By Lucia Mutikani
WASHINGTON, April 3 (Reuters) – U.S. job growth rebounded more than expected in March as a strike by healthcare workers ended and temperatures warmed up, and the unemployment rate fell to 4.3%, but downside risks to the labor market are mounting from a war with Iran that has no clear end in sight.
Nonfarm payrolls increased by 178,000 jobs last month after a downwardly revised 133,000 drop in February, the Labor Department’s Bureau of Labor Statistics said in its closely watched employment report on Friday. Economists polled by Reuters had forecast payrolls rising by 60,000 jobs after a previously reported 92,000 decrease in February.
Estimates ranged from a loss of 25,000 positions to a gain of 125,000 jobs. The unemployment rate was at 4.4% in February.
The labor market has been buffeted by uncertainty, starting with President Donald Trump’s aggressive import tariffs. Just as some of the clouds were starting to clear, the U.S. Supreme Court in February struck down the duties, which Trump had pursued under a law meant for use in national emergencies.
Trump, however, responded by imposing a global tariff for up to 150 days. Data from the BLS this week showed job openings decreased by the most in nearly 1-1/2 years in February, pointing to slipping labor demand.
At the end of February, the U.S. and Israel launched strikes against Iran, sending global oil prices soaring more than 50%, and boosting domestic gasoline prices.

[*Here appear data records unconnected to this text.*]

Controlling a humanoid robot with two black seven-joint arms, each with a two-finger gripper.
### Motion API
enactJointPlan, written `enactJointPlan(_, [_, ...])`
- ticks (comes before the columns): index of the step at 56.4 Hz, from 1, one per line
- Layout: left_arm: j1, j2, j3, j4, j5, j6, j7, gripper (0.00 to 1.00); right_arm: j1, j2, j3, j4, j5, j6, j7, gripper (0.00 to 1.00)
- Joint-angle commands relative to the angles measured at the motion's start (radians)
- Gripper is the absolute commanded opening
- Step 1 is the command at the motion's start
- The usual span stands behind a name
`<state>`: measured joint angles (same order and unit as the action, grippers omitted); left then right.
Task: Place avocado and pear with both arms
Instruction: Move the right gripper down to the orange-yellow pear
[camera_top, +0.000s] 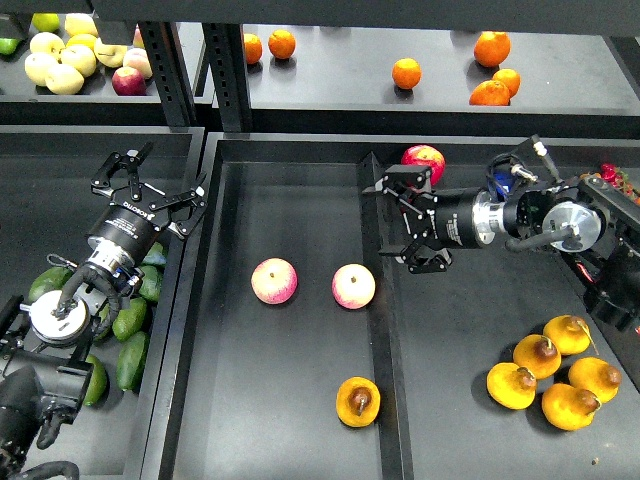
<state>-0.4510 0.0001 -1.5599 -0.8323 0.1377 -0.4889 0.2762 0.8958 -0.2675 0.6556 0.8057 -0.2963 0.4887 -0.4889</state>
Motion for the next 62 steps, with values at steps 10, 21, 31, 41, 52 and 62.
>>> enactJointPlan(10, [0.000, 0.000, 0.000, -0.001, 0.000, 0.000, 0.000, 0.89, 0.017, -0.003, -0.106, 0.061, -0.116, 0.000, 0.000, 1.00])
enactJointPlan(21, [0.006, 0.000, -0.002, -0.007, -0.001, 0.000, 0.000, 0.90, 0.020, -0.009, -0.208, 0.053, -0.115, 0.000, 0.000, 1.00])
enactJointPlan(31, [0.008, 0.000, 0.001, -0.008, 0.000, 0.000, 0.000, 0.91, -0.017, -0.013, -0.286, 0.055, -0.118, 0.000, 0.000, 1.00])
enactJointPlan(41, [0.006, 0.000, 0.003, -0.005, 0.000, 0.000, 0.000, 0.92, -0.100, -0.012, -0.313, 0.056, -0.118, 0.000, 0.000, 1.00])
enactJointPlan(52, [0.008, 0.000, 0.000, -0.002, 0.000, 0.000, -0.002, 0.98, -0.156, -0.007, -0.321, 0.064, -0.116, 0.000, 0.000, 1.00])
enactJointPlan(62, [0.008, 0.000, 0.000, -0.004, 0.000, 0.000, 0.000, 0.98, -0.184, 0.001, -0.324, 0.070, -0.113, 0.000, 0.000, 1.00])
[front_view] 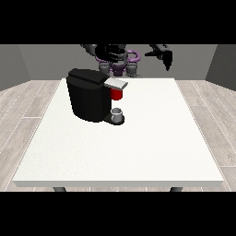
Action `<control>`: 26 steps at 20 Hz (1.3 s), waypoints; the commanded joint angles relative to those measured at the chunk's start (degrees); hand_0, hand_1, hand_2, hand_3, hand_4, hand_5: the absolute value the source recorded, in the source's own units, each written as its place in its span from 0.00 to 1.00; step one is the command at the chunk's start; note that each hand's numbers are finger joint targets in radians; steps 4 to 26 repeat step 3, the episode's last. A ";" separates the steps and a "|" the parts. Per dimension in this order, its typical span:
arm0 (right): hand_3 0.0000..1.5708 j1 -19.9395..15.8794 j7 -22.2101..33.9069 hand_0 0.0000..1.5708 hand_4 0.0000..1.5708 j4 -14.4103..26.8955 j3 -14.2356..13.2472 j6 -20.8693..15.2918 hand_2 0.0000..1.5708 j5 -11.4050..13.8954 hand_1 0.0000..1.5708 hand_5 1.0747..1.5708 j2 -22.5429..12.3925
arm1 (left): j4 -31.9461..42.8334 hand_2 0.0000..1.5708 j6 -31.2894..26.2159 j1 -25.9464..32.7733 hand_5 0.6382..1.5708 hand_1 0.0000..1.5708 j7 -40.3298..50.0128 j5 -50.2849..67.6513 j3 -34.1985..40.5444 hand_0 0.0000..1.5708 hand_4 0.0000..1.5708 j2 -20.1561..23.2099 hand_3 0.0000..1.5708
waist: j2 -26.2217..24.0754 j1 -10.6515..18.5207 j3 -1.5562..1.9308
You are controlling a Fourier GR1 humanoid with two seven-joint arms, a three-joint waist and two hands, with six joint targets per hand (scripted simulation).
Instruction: Insert the coffee pod into the coffee machine and close the lid
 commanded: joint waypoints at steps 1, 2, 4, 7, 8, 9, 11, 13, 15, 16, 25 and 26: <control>0.00 8.03 -1.14 0.00 0.18 -3.54 2.65 -1.79 0.00 -4.90 0.00 1.00 0.93 | 1.11 0.00 0.11 2.59 1.00 0.00 -1.62 0.00 0.28 0.00 0.12 -0.08 0.00 | -2.71 -2.19 0.00; 0.00 13.55 -3.75 0.00 0.16 -3.94 3.94 -2.18 0.00 -5.17 0.00 1.00 0.94 | 1.01 0.00 0.07 4.98 1.00 0.00 -2.17 -0.38 0.36 0.00 0.12 0.09 0.00 | -4.57 -3.16 0.01; 0.00 13.18 -2.57 0.00 0.10 -5.36 3.69 -1.44 0.00 -5.11 0.00 1.00 0.94 | 1.70 0.00 1.70 3.76 1.00 0.00 -2.42 -0.90 1.02 0.00 0.12 0.10 0.00 | -4.25 -5.13 0.00; 0.00 13.18 -2.57 0.00 0.10 -5.36 3.69 -1.44 0.00 -5.11 0.00 1.00 0.94 | 1.70 0.00 1.70 3.76 1.00 0.00 -2.42 -0.90 1.02 0.00 0.12 0.10 0.00 | -4.25 -5.13 0.00; 0.00 13.18 -2.57 0.00 0.10 -5.36 3.69 -1.44 0.00 -5.11 0.00 1.00 0.94 | 1.70 0.00 1.70 3.76 1.00 0.00 -2.42 -0.90 1.02 0.00 0.12 0.10 0.00 | -4.25 -5.13 0.00; 0.00 13.18 -2.57 0.00 0.10 -5.36 3.69 -1.44 0.00 -5.11 0.00 1.00 0.94 | 1.70 0.00 1.70 3.76 1.00 0.00 -2.42 -0.90 1.02 0.00 0.12 0.10 0.00 | -4.25 -5.13 0.00; 0.00 13.18 -2.57 0.00 0.10 -5.36 3.69 -1.44 0.00 -5.11 0.00 1.00 0.94 | 1.70 0.00 1.70 3.76 1.00 0.00 -2.42 -0.90 1.02 0.00 0.12 0.10 0.00 | -4.25 -5.13 0.00; 0.00 13.18 -2.57 0.00 0.10 -5.36 3.69 -1.44 0.00 -5.11 0.00 1.00 0.94 | 1.70 0.00 1.70 3.76 1.00 0.00 -2.42 -0.90 1.02 0.00 0.12 0.10 0.00 | -4.25 -5.13 0.00; 0.00 13.18 -2.57 0.00 0.10 -5.36 3.69 -1.44 0.00 -5.11 0.00 1.00 0.94 | 1.70 0.00 1.70 3.76 1.00 0.00 -2.42 -0.90 1.02 0.00 0.12 0.10 0.00 | -4.25 -5.13 0.00; 0.00 13.18 -2.57 0.00 0.10 -5.36 3.69 -1.44 0.00 -5.11 0.00 1.00 0.94 | 1.70 0.00 1.70 3.76 1.00 0.00 -2.42 -0.90 1.02 0.00 0.12 0.10 0.00 | -4.25 -5.13 0.00; 0.00 13.18 -2.57 0.00 0.10 -5.36 3.69 -1.44 0.00 -5.11 0.00 1.00 0.94 | 1.70 0.00 1.70 3.76 1.00 0.00 -2.42 -0.90 1.02 0.00 0.12 0.10 0.00 | -4.25 -5.13 0.00; 0.00 13.18 -2.57 0.00 0.10 -5.36 3.69 -1.44 0.00 -5.11 0.00 1.00 0.94 | 1.70 0.00 1.70 3.76 1.00 0.00 -2.42 -0.90 1.02 0.00 0.12 0.10 0.00 | -4.25 -5.13 0.00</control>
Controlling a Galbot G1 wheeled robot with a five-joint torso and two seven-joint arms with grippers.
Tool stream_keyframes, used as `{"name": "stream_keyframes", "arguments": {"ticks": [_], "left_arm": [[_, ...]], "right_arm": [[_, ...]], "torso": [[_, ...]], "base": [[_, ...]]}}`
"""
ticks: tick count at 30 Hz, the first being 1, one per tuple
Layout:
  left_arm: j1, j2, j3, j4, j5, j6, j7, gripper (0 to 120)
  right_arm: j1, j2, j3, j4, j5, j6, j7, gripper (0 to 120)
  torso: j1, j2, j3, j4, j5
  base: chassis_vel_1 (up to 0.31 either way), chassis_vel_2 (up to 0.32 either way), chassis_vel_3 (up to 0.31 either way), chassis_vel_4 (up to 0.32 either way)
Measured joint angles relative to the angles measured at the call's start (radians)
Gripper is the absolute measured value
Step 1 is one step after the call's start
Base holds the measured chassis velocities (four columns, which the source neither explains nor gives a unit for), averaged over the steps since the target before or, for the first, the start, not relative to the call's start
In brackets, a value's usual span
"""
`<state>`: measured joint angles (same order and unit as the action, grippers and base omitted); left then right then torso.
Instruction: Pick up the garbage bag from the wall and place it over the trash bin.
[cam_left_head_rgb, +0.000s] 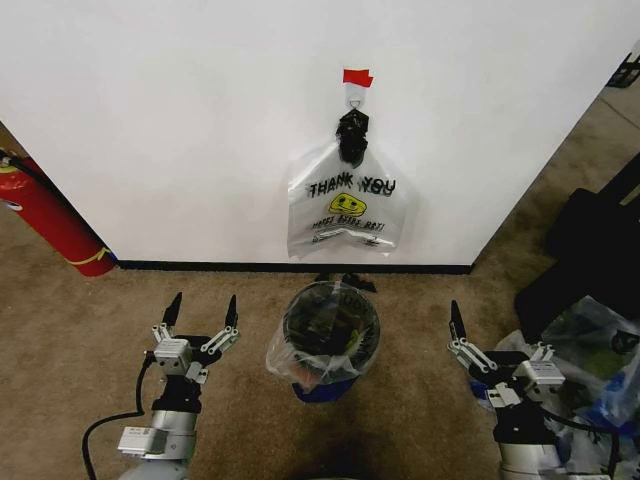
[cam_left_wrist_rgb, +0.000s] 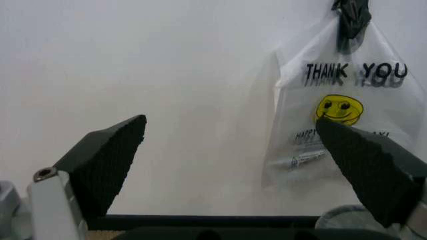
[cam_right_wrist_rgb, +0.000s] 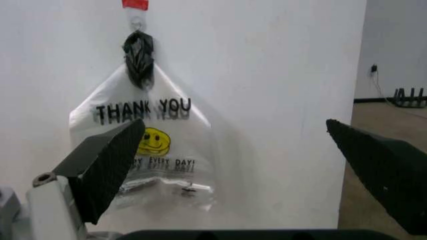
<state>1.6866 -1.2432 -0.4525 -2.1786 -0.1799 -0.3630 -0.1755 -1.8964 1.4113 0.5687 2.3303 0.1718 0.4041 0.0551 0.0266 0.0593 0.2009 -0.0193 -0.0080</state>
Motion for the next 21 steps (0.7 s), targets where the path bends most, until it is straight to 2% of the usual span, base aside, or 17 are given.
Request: {"name": "stream_keyframes", "arguments": {"ticks": [21], "left_arm": [[-0.027,0.002,0.008,-0.011,-0.019,0.006,-0.051,100]], "right_arm": [[0.000,0.084,-0.055,0.000,-0.113,-0.007,0.018,100]], "torso": [[0.000,0.000,0.000,0.0000,0.0000]], "base": [[0.000,0.000,0.000,0.000]]}}
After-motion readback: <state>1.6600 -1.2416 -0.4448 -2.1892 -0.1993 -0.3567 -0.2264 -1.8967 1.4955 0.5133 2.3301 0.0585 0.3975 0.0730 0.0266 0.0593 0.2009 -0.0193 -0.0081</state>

Economists said the war, now in its second month, was another layer of uncertainty for businesses, and they expected a hit on the labor market in the just-started second quarter.
Mass deportations by the Trump administration have also contributed to labor market paralysis, economists said, by reducing supply, which ultimately hurts demand for goods and services, and workers.

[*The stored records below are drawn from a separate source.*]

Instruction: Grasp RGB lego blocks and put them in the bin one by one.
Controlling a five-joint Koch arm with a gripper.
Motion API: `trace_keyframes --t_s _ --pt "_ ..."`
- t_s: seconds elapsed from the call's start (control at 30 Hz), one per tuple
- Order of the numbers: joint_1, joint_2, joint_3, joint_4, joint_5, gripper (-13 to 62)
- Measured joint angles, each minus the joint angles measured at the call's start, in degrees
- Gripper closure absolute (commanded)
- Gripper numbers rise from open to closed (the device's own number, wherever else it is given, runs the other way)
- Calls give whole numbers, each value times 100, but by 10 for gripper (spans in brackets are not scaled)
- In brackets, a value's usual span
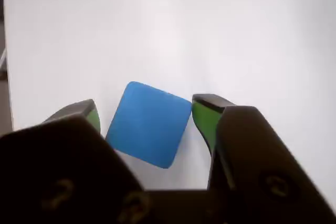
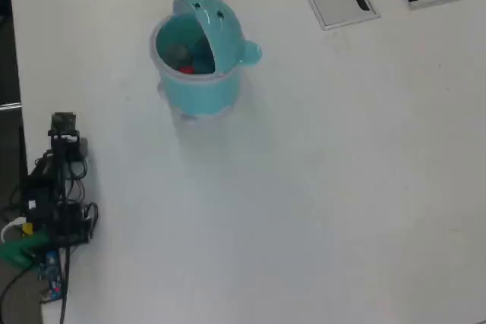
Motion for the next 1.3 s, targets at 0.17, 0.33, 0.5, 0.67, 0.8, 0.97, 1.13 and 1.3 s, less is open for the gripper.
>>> trace_keyframes --t_s 0.17,0.33,0.5,0.67,0.8,0.97,1.13,1.3 --pt "-44 0 0 -9 0 171" --pt "-70 -141 44 -79 0 174" --pt "-88 -290 158 -158 0 200" --pt "-79 -308 185 -167 0 251" --pt "-53 -308 185 -176 9 299" --pt "-44 -281 202 -272 167 370" --pt "9 -79 220 -281 316 390" --pt "290 439 193 -281 431 395"
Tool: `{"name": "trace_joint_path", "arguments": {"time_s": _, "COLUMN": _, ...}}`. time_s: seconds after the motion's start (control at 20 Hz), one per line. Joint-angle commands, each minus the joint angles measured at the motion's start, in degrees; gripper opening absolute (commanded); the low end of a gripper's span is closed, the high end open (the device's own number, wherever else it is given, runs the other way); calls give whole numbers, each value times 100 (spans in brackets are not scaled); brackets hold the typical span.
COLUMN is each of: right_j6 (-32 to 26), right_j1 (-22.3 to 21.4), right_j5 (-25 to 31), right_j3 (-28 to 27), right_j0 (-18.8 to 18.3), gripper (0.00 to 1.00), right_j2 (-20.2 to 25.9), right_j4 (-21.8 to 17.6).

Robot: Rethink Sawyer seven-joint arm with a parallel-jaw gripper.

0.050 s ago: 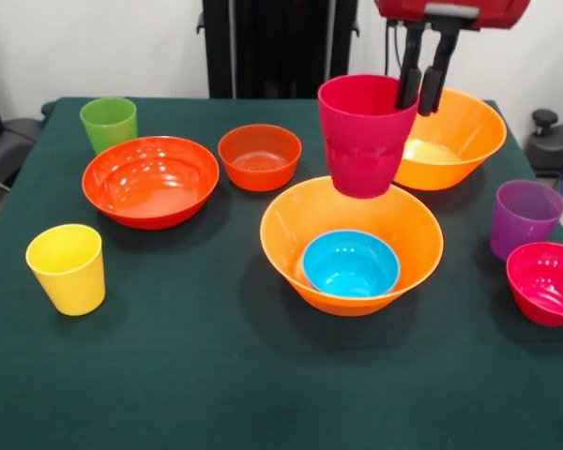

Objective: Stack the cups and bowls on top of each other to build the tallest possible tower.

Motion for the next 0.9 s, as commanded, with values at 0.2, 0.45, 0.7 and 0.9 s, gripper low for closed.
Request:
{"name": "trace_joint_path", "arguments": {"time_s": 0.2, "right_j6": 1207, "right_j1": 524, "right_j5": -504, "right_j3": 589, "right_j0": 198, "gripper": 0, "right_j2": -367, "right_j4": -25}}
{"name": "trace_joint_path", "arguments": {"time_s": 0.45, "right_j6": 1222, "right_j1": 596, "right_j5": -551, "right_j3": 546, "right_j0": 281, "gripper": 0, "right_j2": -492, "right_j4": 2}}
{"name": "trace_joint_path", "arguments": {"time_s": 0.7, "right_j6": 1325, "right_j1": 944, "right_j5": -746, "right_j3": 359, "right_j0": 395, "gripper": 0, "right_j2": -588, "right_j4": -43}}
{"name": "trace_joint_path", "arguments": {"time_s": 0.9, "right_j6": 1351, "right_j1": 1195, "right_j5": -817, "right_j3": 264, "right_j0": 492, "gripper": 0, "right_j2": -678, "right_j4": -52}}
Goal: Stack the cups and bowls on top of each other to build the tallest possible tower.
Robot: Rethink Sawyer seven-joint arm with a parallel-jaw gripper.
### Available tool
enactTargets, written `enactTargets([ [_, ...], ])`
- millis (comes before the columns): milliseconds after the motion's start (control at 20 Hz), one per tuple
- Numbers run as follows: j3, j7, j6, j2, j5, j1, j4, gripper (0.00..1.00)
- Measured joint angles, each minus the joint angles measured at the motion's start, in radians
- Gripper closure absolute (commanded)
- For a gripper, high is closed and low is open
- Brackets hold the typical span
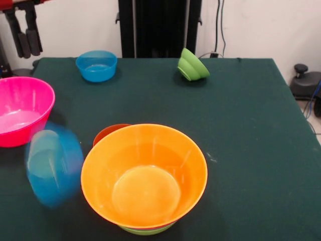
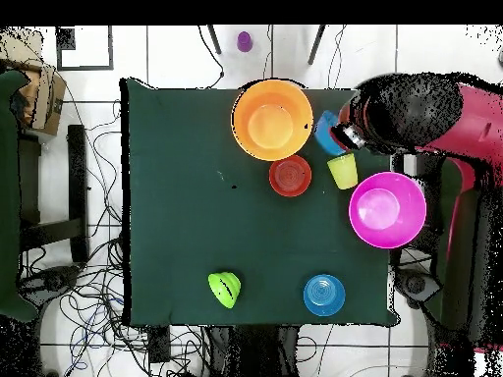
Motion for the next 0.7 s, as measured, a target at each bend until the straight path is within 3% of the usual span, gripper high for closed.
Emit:
enactTargets([
  [150, -0.031, 0.047, 0.000, -0.005, 0.014, 0.044, -0.016, 1.00],
  [400, -0.092, 0.206, 0.000, 0.000, 0.045, 0.131, -0.045, 1.00],
  [700, -0.134, 0.451, 0.000, 0.002, 0.065, 0.200, -0.052, 1.00],
])
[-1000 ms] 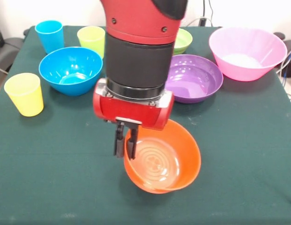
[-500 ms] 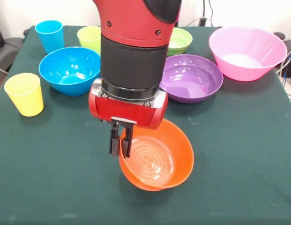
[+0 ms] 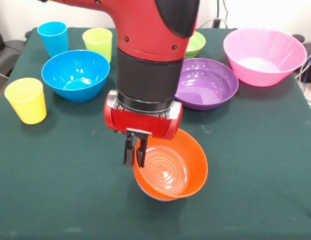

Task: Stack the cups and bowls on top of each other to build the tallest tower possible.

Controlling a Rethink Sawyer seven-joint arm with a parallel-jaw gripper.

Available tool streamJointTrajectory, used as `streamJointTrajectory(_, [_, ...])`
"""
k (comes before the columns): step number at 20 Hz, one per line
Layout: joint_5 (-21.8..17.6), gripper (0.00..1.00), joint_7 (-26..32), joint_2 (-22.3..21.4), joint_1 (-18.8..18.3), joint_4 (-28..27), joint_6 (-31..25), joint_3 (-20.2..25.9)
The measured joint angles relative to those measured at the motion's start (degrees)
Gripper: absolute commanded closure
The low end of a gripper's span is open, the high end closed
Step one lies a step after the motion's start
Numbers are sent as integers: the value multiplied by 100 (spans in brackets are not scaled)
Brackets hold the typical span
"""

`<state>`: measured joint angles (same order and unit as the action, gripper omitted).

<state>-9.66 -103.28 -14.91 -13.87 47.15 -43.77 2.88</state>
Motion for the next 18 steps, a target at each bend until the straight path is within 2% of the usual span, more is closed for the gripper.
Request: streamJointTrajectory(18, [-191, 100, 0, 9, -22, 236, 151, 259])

Historically low labor supply growth means less than 50,000 jobs per month were needed to keep up with growth in the working-age population, economists estimated. Some estimates have put the break-even rate at zero or even negative.
Economists at JPMorgan cautioned that “negative payroll readings in any given month will become more common,” adding that “even with job growth sufficient to stabilize the unemployment rate, there could be negative payroll readings at least a third of the time.”
While March was probably too early to capture the fallout from the Middle East conflict, some economists said that could become evident as soon as April’s employment report. The national average retail gasoline price this week topped $4 a gallon for the first time in more than three years.
This will feed through to higher inflation and erode households’ purchasing power, offsetting some of the strength in wage growth, and slowing spending. The war wiped off about $3.2 trillion from the stock market in March. Trump on Wednesday vowed more aggressive strikes on Iran.
March’s employment report likely has no impact on the interest rate outlook, with the effects of supply chain disruptions from the conflict still to work their way through the economy. The odds of a rate cut this year have greatly diminished. The Federal Reserve left its benchmark overnight interest rate in the 3.50%-to-3.75% range last month.